WHAT IS EXPECTED »
Check the listing below for lines with the word "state" and say how many there are, with nothing but the number.

§ §

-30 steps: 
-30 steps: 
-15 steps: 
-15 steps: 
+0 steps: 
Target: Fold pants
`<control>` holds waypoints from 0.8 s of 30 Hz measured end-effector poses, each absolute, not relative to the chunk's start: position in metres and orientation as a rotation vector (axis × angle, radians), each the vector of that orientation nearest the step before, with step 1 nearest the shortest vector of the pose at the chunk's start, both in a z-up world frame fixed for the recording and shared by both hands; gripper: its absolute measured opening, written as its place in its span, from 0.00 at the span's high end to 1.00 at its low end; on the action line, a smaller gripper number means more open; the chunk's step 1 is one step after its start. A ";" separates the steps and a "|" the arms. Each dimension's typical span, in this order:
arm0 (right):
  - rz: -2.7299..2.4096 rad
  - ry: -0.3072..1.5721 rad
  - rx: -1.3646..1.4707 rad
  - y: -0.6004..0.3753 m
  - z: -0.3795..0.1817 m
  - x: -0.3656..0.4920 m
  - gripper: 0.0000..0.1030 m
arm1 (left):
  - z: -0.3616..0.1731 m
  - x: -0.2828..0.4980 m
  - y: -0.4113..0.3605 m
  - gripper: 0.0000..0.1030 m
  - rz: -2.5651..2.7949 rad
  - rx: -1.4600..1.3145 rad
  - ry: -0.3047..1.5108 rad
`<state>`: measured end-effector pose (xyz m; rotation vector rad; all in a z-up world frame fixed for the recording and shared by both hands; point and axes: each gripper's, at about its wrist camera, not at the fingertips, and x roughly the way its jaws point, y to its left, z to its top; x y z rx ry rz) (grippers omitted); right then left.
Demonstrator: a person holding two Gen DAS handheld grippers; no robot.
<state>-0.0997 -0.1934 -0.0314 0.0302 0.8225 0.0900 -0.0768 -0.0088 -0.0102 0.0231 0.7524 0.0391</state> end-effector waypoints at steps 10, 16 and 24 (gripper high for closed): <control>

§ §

WRITTEN ANSWER »
2